January, 2001
The time rolled one minute past midnight, and the twins were officially six months and one day old. Magda pulled her aching, tired eyes away from the alarm clock and looked down to where the little babies slept by her side. She breathed a deep sigh of relief as their small chests rose and fell in tandem. She had yet to turn off the lamp on the end stand, afraid she'd miss one little hiccup or something more. Something worse.
She hadn't known that she was pregnant with the twins when Anya had passed away. She could remember that the week before she was due for her monthly cycle, but it wasn't something that was of any import when they had to physically wrestle her away from a despondent Erik, who had not been reacting in the way Magda had thought he should. They broke the news to her after some blood work was done. It was uncomfortable on their part, to say the least. She could see that they wanted to be happy for her, but they didn't know how to quite react. She couldn't blame them; her own confusion was a mixture of unadulterated grief and wondrous joy. It was a feeling she had never wanted to have ever again. She never knew how Erik took the news.
Erik wasn't on his side of the bed. Again. He hadn't been for several days now. Magda couldn't recall if he said he was in training or attending another match – she could never remember what months they played and when they didn't. She didn't much care.

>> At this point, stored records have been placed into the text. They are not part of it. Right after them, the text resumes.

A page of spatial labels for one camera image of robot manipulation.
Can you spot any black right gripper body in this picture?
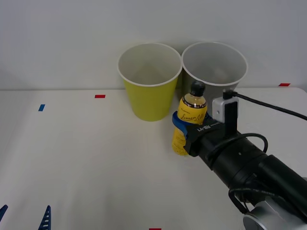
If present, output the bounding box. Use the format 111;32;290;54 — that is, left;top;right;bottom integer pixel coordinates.
184;118;241;158

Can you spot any yellow bottle with black cap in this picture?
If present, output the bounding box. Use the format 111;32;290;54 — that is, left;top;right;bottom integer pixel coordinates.
171;80;208;157

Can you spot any yellow-green plastic waste bin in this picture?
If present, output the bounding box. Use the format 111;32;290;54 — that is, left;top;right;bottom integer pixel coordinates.
117;42;182;122

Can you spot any grey plastic waste bin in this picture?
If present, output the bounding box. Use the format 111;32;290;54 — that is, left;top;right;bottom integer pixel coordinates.
177;41;248;116

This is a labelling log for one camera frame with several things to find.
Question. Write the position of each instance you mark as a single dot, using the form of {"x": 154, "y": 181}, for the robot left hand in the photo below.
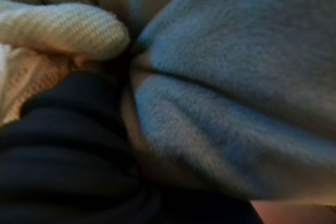
{"x": 65, "y": 169}

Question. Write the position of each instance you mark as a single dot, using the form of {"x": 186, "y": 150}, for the white fringed cushion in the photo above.
{"x": 65, "y": 30}

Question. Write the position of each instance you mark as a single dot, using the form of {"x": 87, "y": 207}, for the grey fabric armchair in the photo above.
{"x": 236, "y": 64}

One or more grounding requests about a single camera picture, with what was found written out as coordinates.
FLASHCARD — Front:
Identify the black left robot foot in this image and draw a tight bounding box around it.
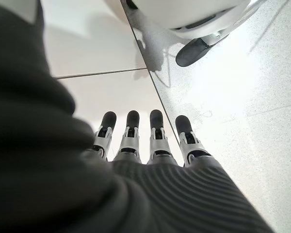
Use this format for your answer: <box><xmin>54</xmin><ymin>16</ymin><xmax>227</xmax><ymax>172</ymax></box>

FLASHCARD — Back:
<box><xmin>176</xmin><ymin>33</ymin><xmax>231</xmax><ymax>67</ymax></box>

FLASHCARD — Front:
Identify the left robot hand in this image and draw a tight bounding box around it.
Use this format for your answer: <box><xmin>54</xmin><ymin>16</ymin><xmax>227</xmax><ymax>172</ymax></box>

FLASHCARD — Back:
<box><xmin>0</xmin><ymin>0</ymin><xmax>275</xmax><ymax>233</ymax></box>

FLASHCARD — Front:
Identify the dark cabinet toe kick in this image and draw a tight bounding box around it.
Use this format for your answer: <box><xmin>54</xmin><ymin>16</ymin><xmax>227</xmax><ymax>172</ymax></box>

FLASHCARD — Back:
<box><xmin>119</xmin><ymin>0</ymin><xmax>182</xmax><ymax>149</ymax></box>

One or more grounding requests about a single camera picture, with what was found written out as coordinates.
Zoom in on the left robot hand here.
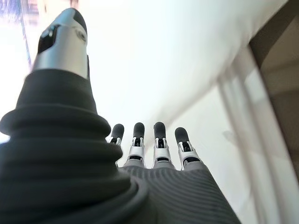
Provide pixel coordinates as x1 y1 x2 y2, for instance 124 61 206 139
0 7 242 224

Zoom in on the white duvet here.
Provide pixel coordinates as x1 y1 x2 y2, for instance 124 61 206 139
0 0 291 145

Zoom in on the mattress with white sheet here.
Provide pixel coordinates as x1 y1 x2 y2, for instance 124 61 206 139
163 45 299 224

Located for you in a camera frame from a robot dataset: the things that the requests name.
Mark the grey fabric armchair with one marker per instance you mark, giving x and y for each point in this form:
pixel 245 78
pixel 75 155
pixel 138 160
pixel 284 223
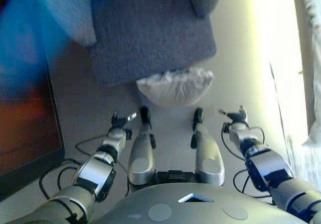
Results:
pixel 150 38

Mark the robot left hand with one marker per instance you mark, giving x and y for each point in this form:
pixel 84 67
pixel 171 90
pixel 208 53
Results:
pixel 118 123

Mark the silver robot right leg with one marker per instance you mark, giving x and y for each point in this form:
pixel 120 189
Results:
pixel 209 158

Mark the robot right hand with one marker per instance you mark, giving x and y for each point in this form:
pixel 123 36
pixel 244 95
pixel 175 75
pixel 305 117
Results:
pixel 238 118

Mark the grey robot torso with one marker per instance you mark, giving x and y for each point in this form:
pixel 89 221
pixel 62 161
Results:
pixel 195 206

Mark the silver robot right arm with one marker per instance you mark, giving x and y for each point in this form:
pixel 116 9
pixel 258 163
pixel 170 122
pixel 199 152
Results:
pixel 268 166

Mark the glossy dark wooden cabinet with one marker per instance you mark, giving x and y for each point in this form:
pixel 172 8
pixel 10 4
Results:
pixel 25 121

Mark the silver robot left leg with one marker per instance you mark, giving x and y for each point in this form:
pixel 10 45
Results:
pixel 141 156

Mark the silver robot leg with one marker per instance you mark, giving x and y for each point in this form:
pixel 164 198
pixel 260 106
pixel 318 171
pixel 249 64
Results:
pixel 141 156
pixel 209 158

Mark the white fringed cushion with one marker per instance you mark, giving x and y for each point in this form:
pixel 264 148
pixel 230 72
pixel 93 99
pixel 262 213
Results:
pixel 175 88

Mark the white fringed bedspread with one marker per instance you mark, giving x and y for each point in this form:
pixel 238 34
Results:
pixel 312 58

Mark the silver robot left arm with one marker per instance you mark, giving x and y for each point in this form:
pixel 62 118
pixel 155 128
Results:
pixel 92 173

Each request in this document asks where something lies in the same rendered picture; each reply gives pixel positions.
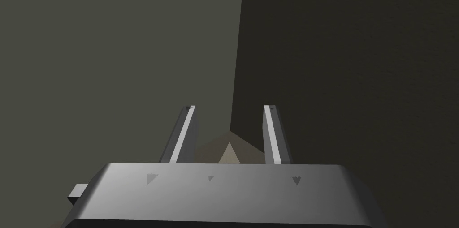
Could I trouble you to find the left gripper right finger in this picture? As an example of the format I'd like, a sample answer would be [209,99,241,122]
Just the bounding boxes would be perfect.
[263,105,294,165]

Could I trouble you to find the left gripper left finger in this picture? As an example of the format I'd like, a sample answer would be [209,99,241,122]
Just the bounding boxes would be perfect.
[159,105,199,164]

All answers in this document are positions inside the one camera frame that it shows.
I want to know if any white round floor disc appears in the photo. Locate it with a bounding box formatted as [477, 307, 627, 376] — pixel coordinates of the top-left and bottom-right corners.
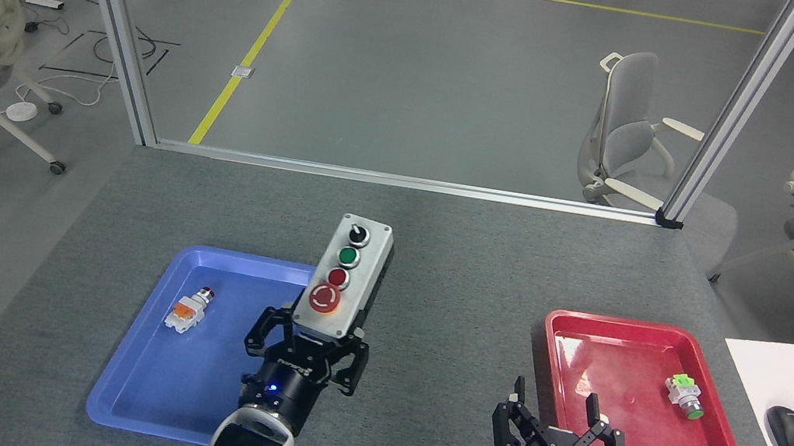
[4, 100, 39, 124]

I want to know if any blue plastic tray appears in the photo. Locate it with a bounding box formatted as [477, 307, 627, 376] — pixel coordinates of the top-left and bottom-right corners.
[83, 233, 321, 446]

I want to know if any silver aluminium rail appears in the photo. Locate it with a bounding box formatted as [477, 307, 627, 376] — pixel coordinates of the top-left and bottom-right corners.
[144, 135, 670, 229]

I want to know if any grey four-button control box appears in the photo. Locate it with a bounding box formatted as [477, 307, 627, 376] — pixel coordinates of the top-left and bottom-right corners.
[286, 207, 399, 353]

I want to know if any green push button switch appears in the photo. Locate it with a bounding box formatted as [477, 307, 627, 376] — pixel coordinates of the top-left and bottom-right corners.
[659, 371, 711, 423]

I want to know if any red push button orange block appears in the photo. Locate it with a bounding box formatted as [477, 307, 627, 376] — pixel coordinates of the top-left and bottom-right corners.
[163, 283, 216, 339]

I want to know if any white floor cable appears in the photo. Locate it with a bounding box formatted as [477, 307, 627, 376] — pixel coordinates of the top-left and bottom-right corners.
[13, 58, 122, 120]

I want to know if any silver aluminium post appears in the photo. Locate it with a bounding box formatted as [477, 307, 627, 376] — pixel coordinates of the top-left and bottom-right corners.
[33, 0, 180, 149]
[654, 0, 794, 248]

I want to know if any black floor cable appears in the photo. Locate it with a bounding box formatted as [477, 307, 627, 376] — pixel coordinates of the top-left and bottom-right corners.
[56, 0, 188, 90]

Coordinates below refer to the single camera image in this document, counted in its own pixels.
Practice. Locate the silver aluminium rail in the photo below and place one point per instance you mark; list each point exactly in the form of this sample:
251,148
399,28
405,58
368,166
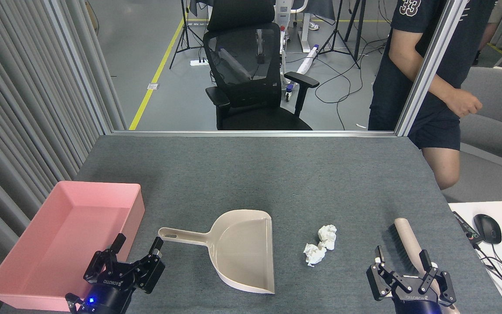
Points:
255,133

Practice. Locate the pink plastic bin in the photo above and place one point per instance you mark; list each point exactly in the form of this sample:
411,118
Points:
59,244

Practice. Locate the dark hanging cloth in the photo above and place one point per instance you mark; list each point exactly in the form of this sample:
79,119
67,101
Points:
320,11

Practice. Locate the black computer mouse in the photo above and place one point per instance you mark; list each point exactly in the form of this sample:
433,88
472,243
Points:
487,229

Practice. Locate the white power strip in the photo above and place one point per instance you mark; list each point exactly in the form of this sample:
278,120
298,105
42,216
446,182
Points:
198,62

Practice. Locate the black tripod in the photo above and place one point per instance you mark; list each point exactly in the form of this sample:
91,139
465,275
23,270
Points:
184,22
337,19

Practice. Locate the square metal floor plate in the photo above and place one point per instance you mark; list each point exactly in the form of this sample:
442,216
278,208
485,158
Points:
152,86

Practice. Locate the person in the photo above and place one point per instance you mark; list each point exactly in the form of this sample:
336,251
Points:
493,26
386,104

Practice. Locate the person's hand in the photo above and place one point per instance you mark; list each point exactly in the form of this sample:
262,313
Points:
466,104

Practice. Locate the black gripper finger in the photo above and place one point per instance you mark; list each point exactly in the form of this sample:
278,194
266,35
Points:
384,279
103,266
440,283
148,274

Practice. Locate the person's forearm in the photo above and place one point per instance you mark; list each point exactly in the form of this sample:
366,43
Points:
401,65

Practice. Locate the white paper ball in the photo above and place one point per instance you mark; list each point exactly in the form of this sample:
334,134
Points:
327,236
314,255

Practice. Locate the small black labelled device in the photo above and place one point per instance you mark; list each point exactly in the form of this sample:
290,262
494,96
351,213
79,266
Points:
466,227

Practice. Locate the white stand on wheels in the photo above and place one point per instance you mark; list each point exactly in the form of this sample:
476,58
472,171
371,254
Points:
283,13

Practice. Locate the beige plastic dustpan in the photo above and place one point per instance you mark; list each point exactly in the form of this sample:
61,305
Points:
242,253

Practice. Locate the black stand pole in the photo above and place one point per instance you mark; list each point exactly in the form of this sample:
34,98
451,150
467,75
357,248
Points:
357,26

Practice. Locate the black mesh office chair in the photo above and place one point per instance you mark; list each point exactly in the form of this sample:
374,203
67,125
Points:
268,117

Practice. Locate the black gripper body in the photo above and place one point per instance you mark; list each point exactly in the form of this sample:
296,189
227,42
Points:
414,305
111,296

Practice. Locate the beige brush with black bristles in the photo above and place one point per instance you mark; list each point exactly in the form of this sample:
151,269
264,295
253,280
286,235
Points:
408,240

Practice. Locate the silver aluminium post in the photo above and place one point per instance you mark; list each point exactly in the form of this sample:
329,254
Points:
429,69

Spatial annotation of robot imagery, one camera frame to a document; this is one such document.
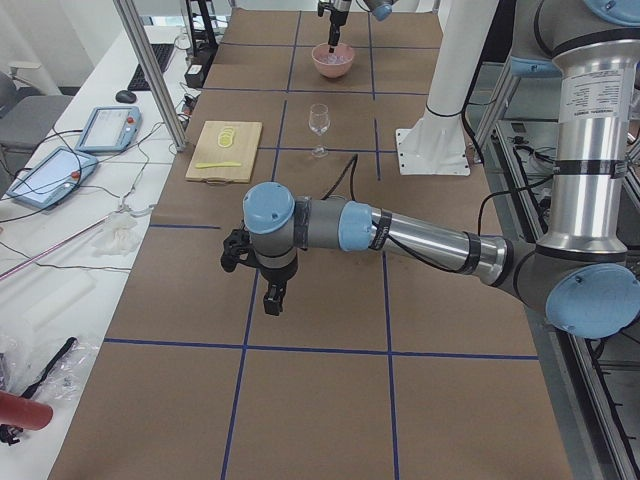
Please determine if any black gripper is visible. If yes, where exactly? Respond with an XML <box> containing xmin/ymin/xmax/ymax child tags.
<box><xmin>317</xmin><ymin>0</ymin><xmax>349</xmax><ymax>53</ymax></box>
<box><xmin>221</xmin><ymin>229</ymin><xmax>298</xmax><ymax>316</ymax></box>

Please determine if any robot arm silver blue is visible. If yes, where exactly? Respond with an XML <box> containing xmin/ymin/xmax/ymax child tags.
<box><xmin>221</xmin><ymin>1</ymin><xmax>639</xmax><ymax>339</ymax></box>
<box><xmin>317</xmin><ymin>0</ymin><xmax>395</xmax><ymax>53</ymax></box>

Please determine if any clear ice cubes pile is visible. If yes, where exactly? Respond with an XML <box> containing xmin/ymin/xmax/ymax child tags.
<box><xmin>315</xmin><ymin>50</ymin><xmax>350</xmax><ymax>65</ymax></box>

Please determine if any clear wine glass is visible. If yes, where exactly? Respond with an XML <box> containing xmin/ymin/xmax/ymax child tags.
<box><xmin>308</xmin><ymin>103</ymin><xmax>331</xmax><ymax>158</ymax></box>

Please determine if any pink bowl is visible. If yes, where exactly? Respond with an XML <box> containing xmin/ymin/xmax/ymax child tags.
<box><xmin>311</xmin><ymin>43</ymin><xmax>355</xmax><ymax>79</ymax></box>

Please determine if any black power adapter box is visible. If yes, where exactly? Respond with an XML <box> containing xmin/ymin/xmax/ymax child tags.
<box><xmin>184</xmin><ymin>64</ymin><xmax>206</xmax><ymax>89</ymax></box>

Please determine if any yellow plastic knife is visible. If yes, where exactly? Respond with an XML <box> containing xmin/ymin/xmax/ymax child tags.
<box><xmin>195</xmin><ymin>161</ymin><xmax>242</xmax><ymax>169</ymax></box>

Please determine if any bamboo cutting board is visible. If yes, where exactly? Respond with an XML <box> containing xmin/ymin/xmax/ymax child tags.
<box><xmin>185</xmin><ymin>120</ymin><xmax>262</xmax><ymax>183</ymax></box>

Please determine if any lemon slice leftmost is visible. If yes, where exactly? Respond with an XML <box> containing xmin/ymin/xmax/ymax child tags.
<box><xmin>217</xmin><ymin>138</ymin><xmax>233</xmax><ymax>148</ymax></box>

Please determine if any white crumpled cloth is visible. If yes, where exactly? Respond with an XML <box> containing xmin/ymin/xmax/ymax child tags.
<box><xmin>93</xmin><ymin>213</ymin><xmax>141</xmax><ymax>256</ymax></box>

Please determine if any black keyboard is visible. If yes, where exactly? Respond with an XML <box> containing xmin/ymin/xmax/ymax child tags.
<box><xmin>127</xmin><ymin>43</ymin><xmax>176</xmax><ymax>92</ymax></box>

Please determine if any pink white rod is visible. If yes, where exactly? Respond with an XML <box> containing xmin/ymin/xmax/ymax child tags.
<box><xmin>0</xmin><ymin>215</ymin><xmax>109</xmax><ymax>281</ymax></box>

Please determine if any black computer mouse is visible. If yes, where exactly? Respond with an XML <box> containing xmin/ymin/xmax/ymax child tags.
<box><xmin>115</xmin><ymin>90</ymin><xmax>137</xmax><ymax>104</ymax></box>

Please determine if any white foam block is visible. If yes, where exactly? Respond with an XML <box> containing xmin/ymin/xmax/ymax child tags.
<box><xmin>21</xmin><ymin>273</ymin><xmax>96</xmax><ymax>330</ymax></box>

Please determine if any teach pendant far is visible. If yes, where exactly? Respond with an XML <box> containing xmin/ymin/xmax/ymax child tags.
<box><xmin>75</xmin><ymin>105</ymin><xmax>142</xmax><ymax>155</ymax></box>

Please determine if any teach pendant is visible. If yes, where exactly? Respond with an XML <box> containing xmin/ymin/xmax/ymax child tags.
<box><xmin>75</xmin><ymin>105</ymin><xmax>142</xmax><ymax>155</ymax></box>
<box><xmin>6</xmin><ymin>147</ymin><xmax>98</xmax><ymax>209</ymax></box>

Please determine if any clear plastic bag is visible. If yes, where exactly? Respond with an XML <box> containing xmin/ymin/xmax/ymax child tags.
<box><xmin>1</xmin><ymin>325</ymin><xmax>100</xmax><ymax>406</ymax></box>

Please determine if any teach pendant near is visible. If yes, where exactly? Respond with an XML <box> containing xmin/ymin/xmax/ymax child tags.
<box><xmin>6</xmin><ymin>147</ymin><xmax>98</xmax><ymax>209</ymax></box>

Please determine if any red cylinder bottle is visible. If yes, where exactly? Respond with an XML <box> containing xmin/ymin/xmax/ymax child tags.
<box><xmin>0</xmin><ymin>392</ymin><xmax>53</xmax><ymax>431</ymax></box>

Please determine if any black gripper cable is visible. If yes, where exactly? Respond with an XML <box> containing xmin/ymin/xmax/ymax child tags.
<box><xmin>319</xmin><ymin>153</ymin><xmax>359</xmax><ymax>201</ymax></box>

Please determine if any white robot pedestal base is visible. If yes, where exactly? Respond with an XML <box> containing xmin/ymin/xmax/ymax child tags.
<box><xmin>396</xmin><ymin>0</ymin><xmax>499</xmax><ymax>176</ymax></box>

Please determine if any black strap tool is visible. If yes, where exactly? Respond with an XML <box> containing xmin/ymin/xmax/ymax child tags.
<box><xmin>20</xmin><ymin>337</ymin><xmax>77</xmax><ymax>399</ymax></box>

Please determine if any aluminium frame post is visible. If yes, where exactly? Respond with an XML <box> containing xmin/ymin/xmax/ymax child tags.
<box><xmin>113</xmin><ymin>0</ymin><xmax>187</xmax><ymax>152</ymax></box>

She missed her husband.
And he desperately missed his daughter.
"Erik, would you please do something to help for once!" Magda raked a hand through her unruly hair in desperation. Pietro wailed from where he sat on her hip, one chubby hand clutching her shirt as another waved in the air. Wanda echoed her brother's cry from where she sat up in a playpen. Magda could feel her own tears of frustration as they began to well up in her eyes.
Her husband emerged from the guest bedroom; face stony and gray eyes transfixed on the watch he was in the process of putting on. He flicked them over the bawling infants with nothing more than a grimace. "I'm late, Magda." He looked away as if ashamed. "They need me right now."
"I need you!" She would have thrown something in her desperate anger if her hands weren't full of wriggling Pietro. "Damn you, Erik. They're your children too!"
A flash of indignation marred his lips into a frown. "So you keep saying."
Magda couldn't help but feel that the twins could have used that moment to stop crying for dramatic effect. They didn't, of course, but the silence was felt deep in her chest. She inhaled slowly, before she hoisted Pietro a little further up her hip. "Excuse me?"
"You heard what I said," Erik replied lowly. His eyes met hers unflinchingly.
"You don't believe they're yours?" She nearly laughed in her disbelief.
His lack of a reply was more than enough of an affirmation.
Oh, she thought, that explains so much. He doesn't look at them. He doesn't speak to them. He barely touches them. It makes so much sense.
"You don't think they're yours?" Her raised voice did nothing to quell the twin's raucous squall. "How could you even think that, Erik? How could you believe I would do something like that? And with who? And when, Erik? Before Anya's death? After?" She couldn't keep the hysteria from her tone.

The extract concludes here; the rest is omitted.